§ Exercise details
Please give all of the data again, character for character, and drop the pictures.

*** Opening of Records provided ***

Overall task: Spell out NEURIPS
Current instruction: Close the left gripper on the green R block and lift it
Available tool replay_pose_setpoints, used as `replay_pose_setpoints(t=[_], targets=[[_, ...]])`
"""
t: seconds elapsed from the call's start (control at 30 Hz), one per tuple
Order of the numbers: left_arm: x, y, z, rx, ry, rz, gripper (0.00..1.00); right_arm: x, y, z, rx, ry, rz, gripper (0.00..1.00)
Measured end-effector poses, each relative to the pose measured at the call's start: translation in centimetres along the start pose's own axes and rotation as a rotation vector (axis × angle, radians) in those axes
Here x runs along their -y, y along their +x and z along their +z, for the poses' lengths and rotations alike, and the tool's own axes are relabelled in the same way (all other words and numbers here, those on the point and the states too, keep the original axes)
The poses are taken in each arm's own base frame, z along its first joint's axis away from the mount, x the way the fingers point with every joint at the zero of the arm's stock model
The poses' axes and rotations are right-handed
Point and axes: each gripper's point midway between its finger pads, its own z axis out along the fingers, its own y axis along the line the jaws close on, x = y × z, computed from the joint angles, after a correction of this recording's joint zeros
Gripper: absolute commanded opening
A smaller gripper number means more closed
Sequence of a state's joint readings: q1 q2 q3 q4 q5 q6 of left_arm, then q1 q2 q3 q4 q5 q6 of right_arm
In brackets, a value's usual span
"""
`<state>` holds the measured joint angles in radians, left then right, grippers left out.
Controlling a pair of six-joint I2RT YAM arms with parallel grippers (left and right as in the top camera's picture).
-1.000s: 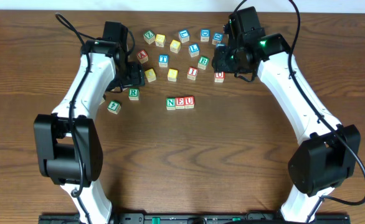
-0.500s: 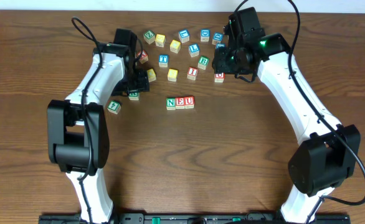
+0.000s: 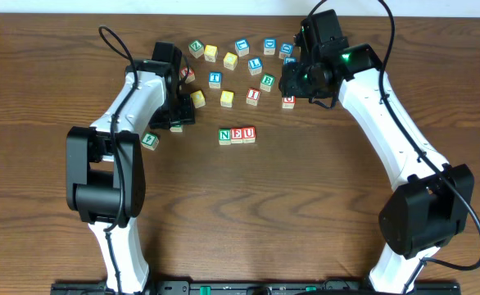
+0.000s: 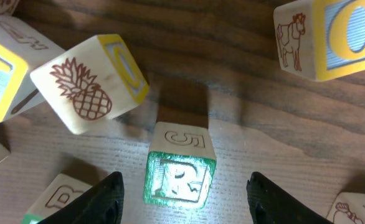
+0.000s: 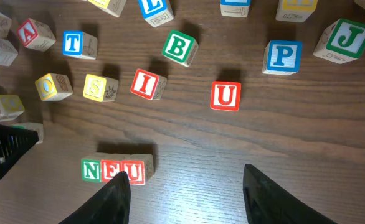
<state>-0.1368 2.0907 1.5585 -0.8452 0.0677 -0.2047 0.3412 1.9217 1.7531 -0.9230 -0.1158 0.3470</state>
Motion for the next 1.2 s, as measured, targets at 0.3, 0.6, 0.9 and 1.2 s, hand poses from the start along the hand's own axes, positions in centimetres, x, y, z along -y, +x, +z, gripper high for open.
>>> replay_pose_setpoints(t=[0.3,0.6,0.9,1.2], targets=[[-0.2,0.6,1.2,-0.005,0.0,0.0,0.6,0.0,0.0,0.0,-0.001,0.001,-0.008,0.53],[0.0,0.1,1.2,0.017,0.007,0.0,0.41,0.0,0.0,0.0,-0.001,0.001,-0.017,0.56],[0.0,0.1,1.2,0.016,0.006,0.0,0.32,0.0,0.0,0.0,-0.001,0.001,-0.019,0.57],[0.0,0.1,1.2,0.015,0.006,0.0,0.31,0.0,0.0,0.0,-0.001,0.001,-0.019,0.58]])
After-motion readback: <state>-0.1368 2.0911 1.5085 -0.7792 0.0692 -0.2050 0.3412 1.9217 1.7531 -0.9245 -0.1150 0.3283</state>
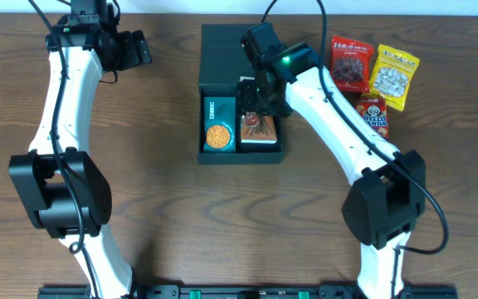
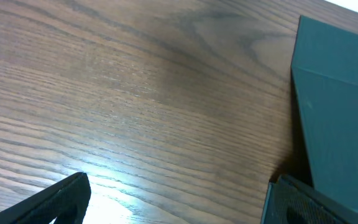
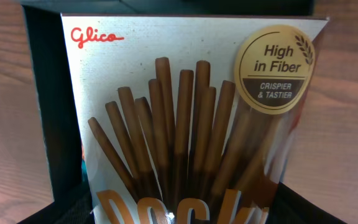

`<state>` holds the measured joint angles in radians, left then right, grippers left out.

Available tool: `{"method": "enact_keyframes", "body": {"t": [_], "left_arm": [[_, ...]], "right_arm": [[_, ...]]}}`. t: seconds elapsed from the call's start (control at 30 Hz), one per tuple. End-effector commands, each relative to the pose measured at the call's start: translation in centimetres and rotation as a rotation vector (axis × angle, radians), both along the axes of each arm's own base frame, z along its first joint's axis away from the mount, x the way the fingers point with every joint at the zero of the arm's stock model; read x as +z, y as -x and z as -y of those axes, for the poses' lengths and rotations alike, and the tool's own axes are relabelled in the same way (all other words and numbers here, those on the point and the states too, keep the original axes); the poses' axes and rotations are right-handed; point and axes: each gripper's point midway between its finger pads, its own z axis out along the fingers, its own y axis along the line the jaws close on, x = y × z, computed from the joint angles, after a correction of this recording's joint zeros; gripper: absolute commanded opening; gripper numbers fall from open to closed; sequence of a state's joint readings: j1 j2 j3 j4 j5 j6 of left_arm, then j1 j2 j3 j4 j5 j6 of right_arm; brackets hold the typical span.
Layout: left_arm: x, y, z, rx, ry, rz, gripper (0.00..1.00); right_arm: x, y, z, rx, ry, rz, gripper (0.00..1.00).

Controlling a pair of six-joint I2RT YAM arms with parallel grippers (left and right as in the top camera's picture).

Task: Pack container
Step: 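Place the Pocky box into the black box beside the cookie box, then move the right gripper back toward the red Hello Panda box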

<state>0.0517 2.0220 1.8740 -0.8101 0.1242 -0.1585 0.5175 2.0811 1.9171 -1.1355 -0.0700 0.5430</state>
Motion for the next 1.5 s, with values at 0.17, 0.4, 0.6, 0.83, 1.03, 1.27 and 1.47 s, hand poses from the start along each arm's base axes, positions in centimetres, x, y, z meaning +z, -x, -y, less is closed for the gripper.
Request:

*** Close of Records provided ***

§ Completed exercise
Overall task: Spell out NEURIPS
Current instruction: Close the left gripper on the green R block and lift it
Available tool replay_pose_setpoints, used as `replay_pose_setpoints(t=[_], targets=[[_, ...]])`
"""
t: seconds elapsed from the call's start (control at 30 Hz), one per tuple
Order of the numbers: left_arm: x, y, z, rx, ry, rz, gripper (0.00..1.00); right_arm: x, y, z, rx, ry, rz, gripper (0.00..1.00)
Measured end-effector poses, each relative to the pose measured at the call's start: translation in centimetres along the start pose's own axes and rotation as a rotation vector (axis × angle, radians) in those axes
Here x runs along their -y, y along their +x and z along their +z, for the poses' lengths and rotations alike, and the tool's own axes are relabelled in the same way (all other words and numbers here, those on the point and the states too, keep the original axes)
The poses are taken in each arm's own base frame, z along its first joint's axis away from the mount, x the way the fingers point with every joint at the zero of the arm's stock model
The poses' axes and rotations are right-handed
Point and axes: each gripper's point midway between its finger pads, its own z axis out along the fingers, its own y axis along the line the jaws close on, x = y × z, computed from the joint angles, after a correction of this recording's joint zeros
Gripper: absolute commanded opening
A smaller gripper number means more closed
Sequence of a state's joint readings: q1 q2 q3 q4 q5 q6 of left_arm, then q1 q2 q3 q4 q5 q6 of right_arm
In brackets, a value's usual span
"""
`<state>` holds the measured joint angles in radians, left then right, grippers left out.
Controlling a pair of six-joint I2RT YAM arms with parallel grippers (left and right as in the top camera's picture).
-1.000s: 
-0.500s: 
+0.000s: 
+0.000s: 
+0.000s: 
<state>-0.1368 2.0907 1.5585 -0.8452 0.0677 -0.2047 0.3412 1.9217 1.7531 -0.9230 -0.1158 0.3470</state>
Motion for the next 1.2 s, as measured, targets at 0.3, 0.6, 0.9 and 1.2 s, hand poses from the start along the hand's own axes, positions in centimetres, x, y, z along -y, +x, +z, gripper high for open.
>>> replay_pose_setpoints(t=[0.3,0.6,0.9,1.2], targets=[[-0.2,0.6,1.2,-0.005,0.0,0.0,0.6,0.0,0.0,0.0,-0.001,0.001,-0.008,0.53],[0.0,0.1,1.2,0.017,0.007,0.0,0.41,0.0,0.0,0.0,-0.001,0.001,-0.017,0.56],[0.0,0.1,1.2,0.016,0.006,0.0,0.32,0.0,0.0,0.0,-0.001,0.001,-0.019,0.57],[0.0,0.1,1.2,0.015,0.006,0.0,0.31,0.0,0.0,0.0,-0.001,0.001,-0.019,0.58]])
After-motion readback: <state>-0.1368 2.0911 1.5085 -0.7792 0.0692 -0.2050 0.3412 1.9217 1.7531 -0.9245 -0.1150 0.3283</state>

`<state>` holds the measured joint angles in radians, left then right, grippers left out.

Available tool: `{"method": "enact_keyframes", "body": {"t": [_], "left_arm": [[_, ...]], "right_arm": [[_, ...]]}}`. t: seconds elapsed from the call's start (control at 30 Hz), one per tuple. End-effector commands, each relative to the pose measured at the call's start: translation in centimetres and rotation as a rotation vector (axis × angle, radians), both along the axes of each arm's own base frame, z along its first joint's axis away from the mount, x the way the fingers point with every joint at the zero of the arm's stock model; read x as +z, y as -x and z as -y of those axes, for the poses' lengths and rotations alike, and the tool's own axes are relabelled in the same way (all other words and numbers here, those on the point and the states too, keep the original axes); the poses' axes and rotations are right-handed; point and axes: each gripper's point midway between its finger pads, its own z axis out along the fingers, its own y axis along the line the jaws close on, x = y × z, computed from the joint angles, after a correction of this recording's joint zeros; gripper: absolute commanded opening; gripper numbers fall from open to closed; sequence of a state's joint readings: j1 j2 j3 j4 j5 j6 of left_arm, then j1 j2 j3 j4 j5 j6 of right_arm; brackets hold the typical span.
Layout: left_arm: x, y, z, rx, ry, rz, gripper (0.00..1.00); right_arm: x, y, z, rx, ry, rz, gripper (0.00..1.00).

Controlling a pair of six-joint I2RT YAM arms with parallel grippers (left and right as in the top camera's picture).

Task: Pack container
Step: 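Place the Pocky box into the black box beside the cookie box, then move the right gripper back toward the red Hello Panda box
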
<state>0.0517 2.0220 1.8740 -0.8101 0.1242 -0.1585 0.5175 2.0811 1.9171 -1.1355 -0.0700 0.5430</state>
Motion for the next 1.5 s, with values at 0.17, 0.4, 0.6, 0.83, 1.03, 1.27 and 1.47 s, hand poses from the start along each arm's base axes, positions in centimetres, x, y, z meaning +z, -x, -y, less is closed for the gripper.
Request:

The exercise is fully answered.